De Algum Trançador de Sonhos
Fiz um laço com meus sonhos medindo umas oito braças. Trança bem feita, com raça, vontade, firmeza e ações. Pra laçar aspirações ao longo de minha andança encilhei égua madrinha de nome nobre: Esperança.
Cada bater do cincerro, pujante e com confiança, no rastro da Esperança punha potros de ideal, armei laço como um tal e apinchei mui esperto, porque a armada de sonhos já tinha destino certo.
“La pucha”, foi de encomenda, uma armada de vaqueano, mas um momento tirano de vereda me marcou; laço sonho arrebentou não aguentando os laçassos e o potro Ideal se foi deixando o sonho em pedaços.
Recolhi o que sobrou e com tentos de persistência emendei com paciência meu apetrecho de lida. Sonho é adubo pra vida, é um combustível geral e sem ele é impossível se pealar o ideal.
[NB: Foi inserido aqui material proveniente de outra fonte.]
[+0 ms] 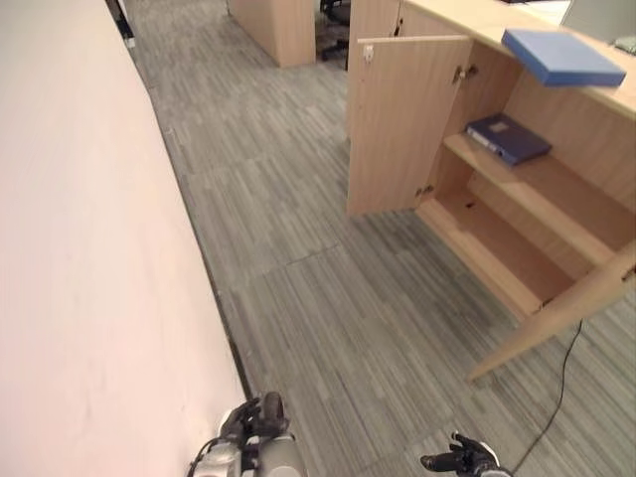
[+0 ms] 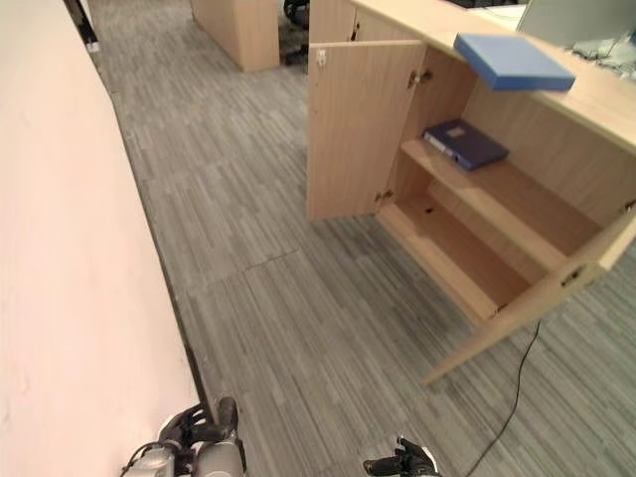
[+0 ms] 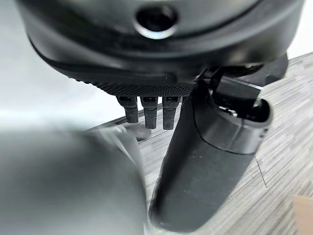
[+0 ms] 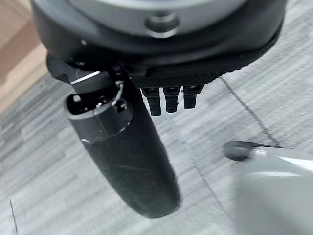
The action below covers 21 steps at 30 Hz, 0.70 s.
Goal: Put the empty folder in the office cabinet
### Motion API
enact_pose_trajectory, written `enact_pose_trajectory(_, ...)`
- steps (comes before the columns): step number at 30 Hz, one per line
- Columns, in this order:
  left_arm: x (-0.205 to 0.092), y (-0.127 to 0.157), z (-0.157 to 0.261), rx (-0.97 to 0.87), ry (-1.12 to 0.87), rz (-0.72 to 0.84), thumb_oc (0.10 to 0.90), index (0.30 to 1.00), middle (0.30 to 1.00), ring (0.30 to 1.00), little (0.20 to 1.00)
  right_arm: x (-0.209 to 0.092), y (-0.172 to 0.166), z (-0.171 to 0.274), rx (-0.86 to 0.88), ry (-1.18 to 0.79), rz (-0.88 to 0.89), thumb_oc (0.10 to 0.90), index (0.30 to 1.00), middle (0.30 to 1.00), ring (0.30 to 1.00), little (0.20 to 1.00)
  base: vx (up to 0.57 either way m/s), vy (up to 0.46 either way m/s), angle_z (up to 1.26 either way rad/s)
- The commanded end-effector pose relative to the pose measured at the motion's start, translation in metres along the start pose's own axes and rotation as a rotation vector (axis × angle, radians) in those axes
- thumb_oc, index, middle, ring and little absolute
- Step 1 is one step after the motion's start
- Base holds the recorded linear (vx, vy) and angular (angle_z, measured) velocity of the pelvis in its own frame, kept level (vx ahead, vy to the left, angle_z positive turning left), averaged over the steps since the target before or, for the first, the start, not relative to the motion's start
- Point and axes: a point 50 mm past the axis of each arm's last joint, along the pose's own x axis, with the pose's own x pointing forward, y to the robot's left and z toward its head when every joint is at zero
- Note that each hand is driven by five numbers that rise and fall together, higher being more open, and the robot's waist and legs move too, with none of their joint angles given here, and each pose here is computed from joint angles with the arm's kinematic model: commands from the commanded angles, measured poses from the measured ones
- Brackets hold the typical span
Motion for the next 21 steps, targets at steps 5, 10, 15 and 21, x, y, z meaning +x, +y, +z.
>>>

Fui de novo tentar sorte, eu e meu laço parceiro, e o Ideal altaneiro refugava no piquete: -Oigalê, que lindo flête pena ser tão xucro e arisco, me vendo ganhou arame não deixando nem o risco. Gritei: - Que se vá sotreta e se crie longe de mim, porque hoje ponho fim nesta ingrata campereada, não quero Ideal, nem nada que me cause ilusão, pois sofrenei pensamentos e enfrenei meu coração.
Pra que um laço de sonhos, firmeza, ações e vontade se o tranco da realidade arrebenta qualquer tento. Sonhos, soltei aos ventos, que caiam em qualquer lugar e germinem noutros campos bem longe de onde eu passar.
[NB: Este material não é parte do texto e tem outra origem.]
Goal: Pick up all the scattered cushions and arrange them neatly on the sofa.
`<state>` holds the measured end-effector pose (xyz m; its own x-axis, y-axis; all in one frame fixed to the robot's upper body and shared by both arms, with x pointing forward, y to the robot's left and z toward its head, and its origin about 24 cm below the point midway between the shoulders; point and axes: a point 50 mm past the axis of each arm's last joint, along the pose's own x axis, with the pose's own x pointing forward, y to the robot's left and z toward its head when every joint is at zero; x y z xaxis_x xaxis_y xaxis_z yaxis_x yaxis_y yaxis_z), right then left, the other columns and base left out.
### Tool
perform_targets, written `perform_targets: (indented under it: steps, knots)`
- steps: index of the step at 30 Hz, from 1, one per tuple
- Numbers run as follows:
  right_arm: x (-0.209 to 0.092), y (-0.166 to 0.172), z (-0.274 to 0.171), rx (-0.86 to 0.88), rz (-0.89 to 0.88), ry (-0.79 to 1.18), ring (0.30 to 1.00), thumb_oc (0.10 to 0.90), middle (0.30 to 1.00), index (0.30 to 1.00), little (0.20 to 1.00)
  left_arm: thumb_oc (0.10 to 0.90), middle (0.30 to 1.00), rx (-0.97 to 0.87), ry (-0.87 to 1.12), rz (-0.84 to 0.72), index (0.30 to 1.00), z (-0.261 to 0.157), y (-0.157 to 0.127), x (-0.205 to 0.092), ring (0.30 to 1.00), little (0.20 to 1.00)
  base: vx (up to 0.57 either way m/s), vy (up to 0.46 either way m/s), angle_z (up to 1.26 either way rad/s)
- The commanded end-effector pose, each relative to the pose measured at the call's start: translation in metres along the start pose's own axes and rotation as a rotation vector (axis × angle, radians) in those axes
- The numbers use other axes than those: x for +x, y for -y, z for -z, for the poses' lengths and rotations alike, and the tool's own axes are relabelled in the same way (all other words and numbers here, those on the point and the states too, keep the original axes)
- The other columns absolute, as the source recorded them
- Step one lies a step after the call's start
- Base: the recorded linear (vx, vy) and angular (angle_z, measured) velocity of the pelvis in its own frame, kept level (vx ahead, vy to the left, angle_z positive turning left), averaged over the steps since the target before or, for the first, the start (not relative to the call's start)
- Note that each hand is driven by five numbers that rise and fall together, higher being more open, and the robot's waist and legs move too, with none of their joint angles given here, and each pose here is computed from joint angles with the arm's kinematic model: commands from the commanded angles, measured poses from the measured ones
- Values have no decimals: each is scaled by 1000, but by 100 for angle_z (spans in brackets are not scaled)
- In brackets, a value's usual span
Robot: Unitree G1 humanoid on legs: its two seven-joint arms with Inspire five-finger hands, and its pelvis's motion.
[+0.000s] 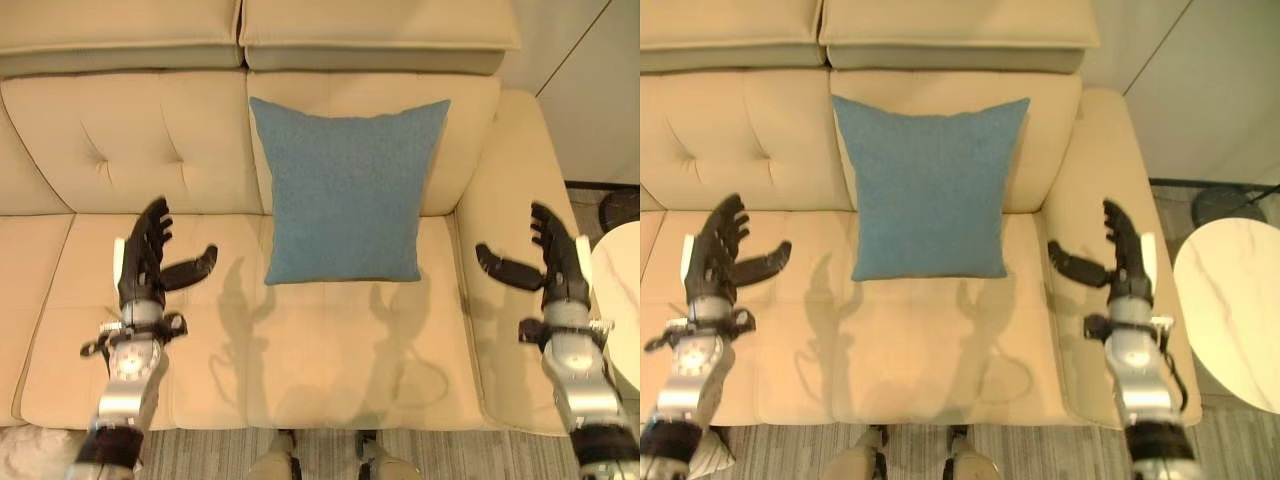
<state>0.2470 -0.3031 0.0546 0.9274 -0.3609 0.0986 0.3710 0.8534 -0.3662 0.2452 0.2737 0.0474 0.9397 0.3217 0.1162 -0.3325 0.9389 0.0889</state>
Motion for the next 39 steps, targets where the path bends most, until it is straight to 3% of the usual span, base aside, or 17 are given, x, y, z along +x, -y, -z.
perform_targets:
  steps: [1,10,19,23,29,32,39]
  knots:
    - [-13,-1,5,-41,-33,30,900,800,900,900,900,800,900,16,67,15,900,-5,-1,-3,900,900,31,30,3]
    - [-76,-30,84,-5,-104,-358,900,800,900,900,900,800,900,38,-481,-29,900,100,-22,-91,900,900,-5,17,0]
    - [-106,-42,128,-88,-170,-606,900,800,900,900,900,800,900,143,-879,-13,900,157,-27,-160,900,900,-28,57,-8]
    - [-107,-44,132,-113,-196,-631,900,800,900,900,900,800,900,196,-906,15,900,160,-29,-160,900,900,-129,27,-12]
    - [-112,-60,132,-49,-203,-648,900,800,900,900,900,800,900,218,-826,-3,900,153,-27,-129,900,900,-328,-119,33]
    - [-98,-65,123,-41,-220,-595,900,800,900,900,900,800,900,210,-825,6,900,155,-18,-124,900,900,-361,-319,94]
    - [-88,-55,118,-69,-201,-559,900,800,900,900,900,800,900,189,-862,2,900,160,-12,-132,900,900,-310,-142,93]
Desencilhei a Esperança, minha égua de campereada, e no fundo da invernada seu cincerro pendurei, alguém tomou conta, eu sei, com certeza foi a vida, pois nos tempos de agonia eu escuto sua batida.
Um dia, escaramuçando no piquete da existência, Ideal veio com tenência, mais forte que de outrora e eu ao vê-lo lá fora rebrotei em minha ânsia, mas sem meu laço de sonhos perdi o Ideal na distância.
Senti um aperto no peito e lágrimas eu verti, na hora então compreendi o viver e sua grandeza: Mais triste que a tristeza de um ideal não pealar é o vazio de não ter nenhum sonho pra trançar.